V’è da aggiungere che la stessa corte costituzionale, a seguito di un incontro con una delegazione del “Congress of local and regional authorities” del Consiglio d’Europa, avvenuto il 3/11/11, ha affermato che si può ritenere che la Carta europea dell’autonomia locale, “costituendo atto di diritto internazionale, recepito con legge ordinaria nell’ordinamento interno, ricada nell’alveo della previsione del 1° comma dell’art.117 cost., che impone al legislatore statale e regionale il rispetto dei vincoli derivanti dagli obblighi internazionali”. Pertanto, al legislatore “non dovrebbe essere consentito dettare discipline con essa contrastanti” (si cfr. in proposito, sul sito della corte costituzionale, L’approvazione in Italia della “Carta europea dell’autonomia locale”, in www.cortecostituzionale.it/documenti/conv). Si aggiunga che, con riferimento ad un disegno di legge costituzionale di soppressione delle province, varato dal governo l’8/9/11, il Congresso dei Poteri locali e Regionali, organo del consiglio d’Europa, ha dichiarato: “La scelta costituzionale di abolire le province crea confusione e comporta il rischio di centralizzare le funzioni amministrative, in contrasto con il principio della sussidiarietà”, che è previsto anche dall’art.118 della costituzione.
La sentenza del 26 marzo fa anche riferimento ad un’altra, risalente niente meno che al 1968 – la n.96 – quando la Carta europea della autonomie locali non era ancora nata – che aveva affermato la legittimità costituzionale degli artt.7 e 10 della l.r.

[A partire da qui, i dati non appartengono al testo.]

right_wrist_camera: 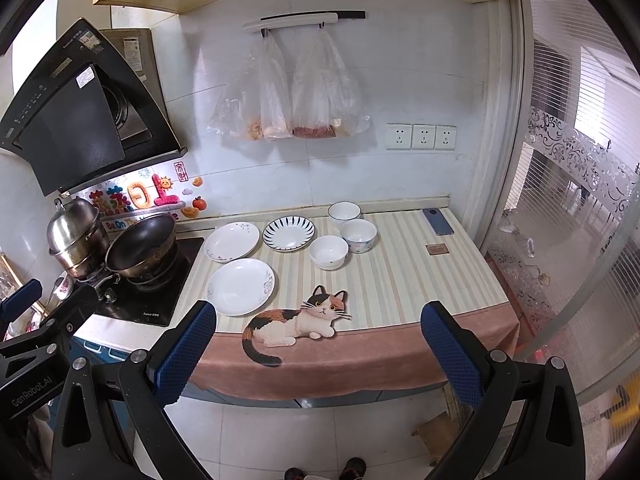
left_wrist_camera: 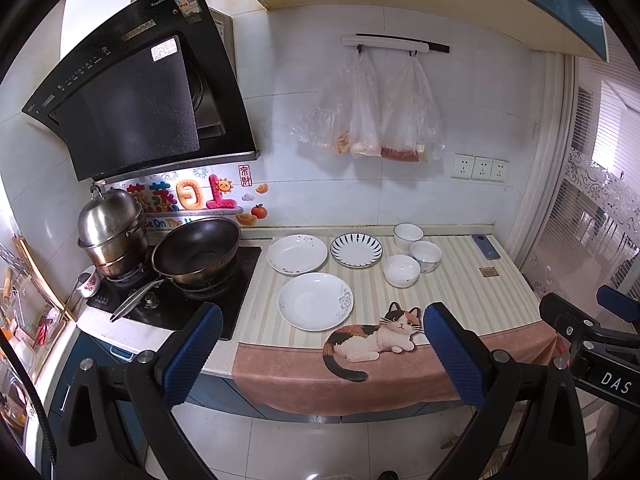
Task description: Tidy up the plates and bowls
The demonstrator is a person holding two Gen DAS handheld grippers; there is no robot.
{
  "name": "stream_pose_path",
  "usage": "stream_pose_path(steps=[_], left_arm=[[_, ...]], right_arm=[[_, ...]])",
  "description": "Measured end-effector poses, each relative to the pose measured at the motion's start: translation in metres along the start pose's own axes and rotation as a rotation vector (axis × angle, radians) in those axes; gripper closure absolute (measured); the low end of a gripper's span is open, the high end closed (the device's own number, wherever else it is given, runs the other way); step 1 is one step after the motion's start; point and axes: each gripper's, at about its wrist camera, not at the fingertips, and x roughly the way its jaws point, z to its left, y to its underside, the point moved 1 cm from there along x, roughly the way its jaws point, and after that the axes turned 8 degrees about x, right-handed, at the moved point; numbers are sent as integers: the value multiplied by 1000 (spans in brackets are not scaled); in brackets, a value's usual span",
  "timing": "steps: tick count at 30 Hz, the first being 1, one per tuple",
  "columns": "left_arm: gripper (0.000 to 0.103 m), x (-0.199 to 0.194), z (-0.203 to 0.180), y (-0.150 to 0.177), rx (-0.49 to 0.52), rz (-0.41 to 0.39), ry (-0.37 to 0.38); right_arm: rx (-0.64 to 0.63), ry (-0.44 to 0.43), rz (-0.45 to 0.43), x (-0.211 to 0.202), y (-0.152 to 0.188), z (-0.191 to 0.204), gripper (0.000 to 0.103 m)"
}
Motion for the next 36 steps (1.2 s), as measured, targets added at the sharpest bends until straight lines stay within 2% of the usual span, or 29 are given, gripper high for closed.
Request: stream_pose_path(steps=[25, 30, 33, 36], left_arm=[[0, 11, 18, -7, -10, -13, -2], [0, 51, 37, -2, -21, -26, -45], [0, 90, 47, 8, -8, 9, -98], [0, 143, 58, 18, -11, 81, -123]], right_arm=[[2, -5, -2, 9, -3, 16, 0], [27, -11, -6, 41, 1, 20, 0], [25, 13, 58, 83, 10, 23, 0], [35, -7, 145, 134, 19, 27, 0]])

Sicilia 16/1957, i quali prevedevano, per le province, elezioni di secondo grado. Va ricordato, in proposito, che Leopoldo Elia– futuro presidente della corte costituzionale stessa – aveva pubblicato una nota, fortemente critica (in Giur.Cost. 1968, 1531). L’Elia affermava che il voto diretto, previsto dall’art.48, cc.1 e 2, cost., debba obbligatoriamente applicarsi alle elezioni della province e dei comuni, di cui parlava l’art.128 cost., e concludeva dicendo che “è da dubitare fortemente che le elezioni di secondo grado possano considerarsi costituzionalmente legittime”.
È ancora possibile fare qualcosa? La risposta è positiva. Come ho detto sopra, qualunque cittadino elettore di una provincia o di una città metropolitana può rivolgersi, entro il termine di sei mesi dalla pubblicazione della sentenza della corte costituzionale, alla Corte europea dei diritti dell’uomo, chiedendo che si pronunci sulla questione della violazione, da parte dell’Italia, della Carta europea delle autonomie locali. E’ una procedura abbastanza semplice e sarebbe un atto di grande dignità e democrazia.